In the study paper, titled Identification of biofilm hotspots in a meat processing environment: Detection of spoilage bacteria in multi-species biofilms, the authors assess the presence of biofilms within a meat processing environment, processing pork, poultry and beef, by the detection of microorganisms and at least two biofilm matrix components. Sampling included 47 food contact surfaces and 61 non-food contact surfaces from 11 different rooms (filling, cutting, weighing, smokehouse, slicing, packaging area, tumbling, curing, delivery, ham and cooking rooms) within an Austrian meat processing plant, either during operation or after cleaning and disinfection.
The 108 samples were analysed for the presence of microorganisms by cultivation and targeted quantitative real-time analysis.
10 biofilm hotspots identified
Ten biofilm hotspots were identified in the study, seven of which were sampled during operation and three after cleaning and disinfection.
Five biofilms were detected on food contact surfaces (cutters and associated equipment and a screw conveyor) and five on non-food contact surfaces (drains and water hoses), resulting in 9.3% of the sites being classified as biofilm positive.
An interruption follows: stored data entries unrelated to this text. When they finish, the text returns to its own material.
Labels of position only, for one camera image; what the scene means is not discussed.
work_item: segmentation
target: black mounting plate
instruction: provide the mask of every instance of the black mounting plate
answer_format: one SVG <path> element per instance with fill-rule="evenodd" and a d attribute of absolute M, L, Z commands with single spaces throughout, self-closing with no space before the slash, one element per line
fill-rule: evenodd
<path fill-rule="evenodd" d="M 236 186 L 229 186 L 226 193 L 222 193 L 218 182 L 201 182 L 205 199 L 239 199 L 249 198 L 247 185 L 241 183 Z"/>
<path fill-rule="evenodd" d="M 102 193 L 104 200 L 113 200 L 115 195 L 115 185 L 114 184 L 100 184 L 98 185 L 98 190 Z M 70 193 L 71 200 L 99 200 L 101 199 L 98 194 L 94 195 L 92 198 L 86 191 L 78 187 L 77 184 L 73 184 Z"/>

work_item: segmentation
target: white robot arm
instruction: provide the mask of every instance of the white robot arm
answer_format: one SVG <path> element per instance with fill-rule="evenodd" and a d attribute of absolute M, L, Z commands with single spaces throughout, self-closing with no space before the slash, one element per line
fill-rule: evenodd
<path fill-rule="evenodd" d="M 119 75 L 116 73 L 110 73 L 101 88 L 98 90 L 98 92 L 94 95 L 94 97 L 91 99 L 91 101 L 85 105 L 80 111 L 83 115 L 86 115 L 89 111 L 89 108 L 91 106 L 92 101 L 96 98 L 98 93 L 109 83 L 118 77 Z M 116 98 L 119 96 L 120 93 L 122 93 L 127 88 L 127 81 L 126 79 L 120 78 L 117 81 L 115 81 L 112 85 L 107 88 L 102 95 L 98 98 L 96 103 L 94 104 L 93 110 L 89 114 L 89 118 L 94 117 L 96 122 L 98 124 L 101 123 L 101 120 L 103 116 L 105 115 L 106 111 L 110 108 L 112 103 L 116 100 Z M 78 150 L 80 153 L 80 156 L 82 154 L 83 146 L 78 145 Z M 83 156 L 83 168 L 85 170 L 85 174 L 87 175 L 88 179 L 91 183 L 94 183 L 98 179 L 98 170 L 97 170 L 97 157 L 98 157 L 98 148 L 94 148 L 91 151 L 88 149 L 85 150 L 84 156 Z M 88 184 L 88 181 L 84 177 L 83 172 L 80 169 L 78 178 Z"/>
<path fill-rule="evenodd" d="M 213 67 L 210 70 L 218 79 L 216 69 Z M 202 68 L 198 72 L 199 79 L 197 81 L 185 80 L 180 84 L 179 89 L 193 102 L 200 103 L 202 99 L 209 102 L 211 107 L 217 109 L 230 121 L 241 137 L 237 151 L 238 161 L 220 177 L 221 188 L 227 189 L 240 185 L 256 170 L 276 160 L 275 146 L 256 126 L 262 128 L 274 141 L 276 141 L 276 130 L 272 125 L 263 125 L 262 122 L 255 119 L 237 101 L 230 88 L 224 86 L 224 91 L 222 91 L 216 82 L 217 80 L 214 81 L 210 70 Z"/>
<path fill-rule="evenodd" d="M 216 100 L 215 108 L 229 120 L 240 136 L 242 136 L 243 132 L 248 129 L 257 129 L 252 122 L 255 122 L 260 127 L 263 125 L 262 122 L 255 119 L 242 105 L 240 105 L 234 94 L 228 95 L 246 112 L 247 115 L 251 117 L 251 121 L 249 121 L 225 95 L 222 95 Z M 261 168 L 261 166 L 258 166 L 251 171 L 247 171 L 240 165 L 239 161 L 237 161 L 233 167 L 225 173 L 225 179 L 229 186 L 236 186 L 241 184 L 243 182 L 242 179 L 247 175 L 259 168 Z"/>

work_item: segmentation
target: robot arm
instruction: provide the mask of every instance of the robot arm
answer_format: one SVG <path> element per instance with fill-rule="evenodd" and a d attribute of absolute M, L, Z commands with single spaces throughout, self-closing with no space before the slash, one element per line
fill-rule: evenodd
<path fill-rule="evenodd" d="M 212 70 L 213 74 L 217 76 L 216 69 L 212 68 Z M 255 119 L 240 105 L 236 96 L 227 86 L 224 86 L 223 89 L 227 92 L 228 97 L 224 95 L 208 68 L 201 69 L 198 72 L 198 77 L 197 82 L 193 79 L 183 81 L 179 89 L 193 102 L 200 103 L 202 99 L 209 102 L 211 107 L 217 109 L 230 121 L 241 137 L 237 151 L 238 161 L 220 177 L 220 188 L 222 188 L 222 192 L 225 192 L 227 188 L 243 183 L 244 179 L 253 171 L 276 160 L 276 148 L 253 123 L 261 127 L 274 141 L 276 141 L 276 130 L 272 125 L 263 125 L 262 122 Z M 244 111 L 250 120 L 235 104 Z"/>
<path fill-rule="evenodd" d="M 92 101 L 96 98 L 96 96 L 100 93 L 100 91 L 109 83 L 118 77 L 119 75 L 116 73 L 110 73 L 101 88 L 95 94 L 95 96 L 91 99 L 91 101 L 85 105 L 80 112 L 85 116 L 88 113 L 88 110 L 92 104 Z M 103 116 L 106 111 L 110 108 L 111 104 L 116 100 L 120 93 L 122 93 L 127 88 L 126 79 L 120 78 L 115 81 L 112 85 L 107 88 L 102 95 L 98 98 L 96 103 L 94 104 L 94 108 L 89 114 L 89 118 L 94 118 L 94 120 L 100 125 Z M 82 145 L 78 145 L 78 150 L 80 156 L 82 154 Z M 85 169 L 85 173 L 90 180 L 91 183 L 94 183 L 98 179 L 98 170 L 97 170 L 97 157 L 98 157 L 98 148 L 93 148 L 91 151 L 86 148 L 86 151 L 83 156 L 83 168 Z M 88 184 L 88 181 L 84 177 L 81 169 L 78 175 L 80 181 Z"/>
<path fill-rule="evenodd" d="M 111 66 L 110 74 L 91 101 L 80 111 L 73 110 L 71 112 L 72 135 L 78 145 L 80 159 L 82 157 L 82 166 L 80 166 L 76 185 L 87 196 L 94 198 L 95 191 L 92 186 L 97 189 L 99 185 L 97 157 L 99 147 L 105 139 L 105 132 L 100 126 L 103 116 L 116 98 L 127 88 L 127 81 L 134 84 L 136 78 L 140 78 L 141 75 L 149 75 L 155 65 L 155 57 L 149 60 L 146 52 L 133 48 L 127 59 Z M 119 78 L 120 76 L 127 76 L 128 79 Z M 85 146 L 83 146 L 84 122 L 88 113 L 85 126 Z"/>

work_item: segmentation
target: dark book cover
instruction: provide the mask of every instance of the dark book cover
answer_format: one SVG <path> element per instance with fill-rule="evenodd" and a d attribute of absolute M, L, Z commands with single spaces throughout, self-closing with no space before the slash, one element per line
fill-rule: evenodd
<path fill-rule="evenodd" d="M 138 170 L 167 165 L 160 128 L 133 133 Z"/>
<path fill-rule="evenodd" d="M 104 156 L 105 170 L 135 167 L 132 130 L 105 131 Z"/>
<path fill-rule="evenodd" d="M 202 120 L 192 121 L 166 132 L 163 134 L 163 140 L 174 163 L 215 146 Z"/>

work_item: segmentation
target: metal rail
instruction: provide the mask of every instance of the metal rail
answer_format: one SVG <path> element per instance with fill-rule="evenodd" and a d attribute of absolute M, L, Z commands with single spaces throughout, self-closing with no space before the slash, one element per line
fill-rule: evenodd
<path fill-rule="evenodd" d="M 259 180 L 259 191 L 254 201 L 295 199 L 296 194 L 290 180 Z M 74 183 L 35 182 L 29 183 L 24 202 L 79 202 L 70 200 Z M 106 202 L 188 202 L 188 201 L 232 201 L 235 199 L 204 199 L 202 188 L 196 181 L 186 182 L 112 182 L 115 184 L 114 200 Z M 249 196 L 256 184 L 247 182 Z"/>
The identification of biofilms in water hoses and associated parts highlights the need of a frequent monitoring at these sites.
Overall, the lowest levels of microbial presence were detectable in the slicing room and in the packaging areas.
The work in the study is designed to ultimately determine the presence of multi-species biofilms within the meat processing environment, thereby identifying various sources of potential contamination. The knowledge gained about the presence and composition of biofilms (ie, chemical and microbiological) is designed to help prevent and reduce biofilm formation within food processing environments.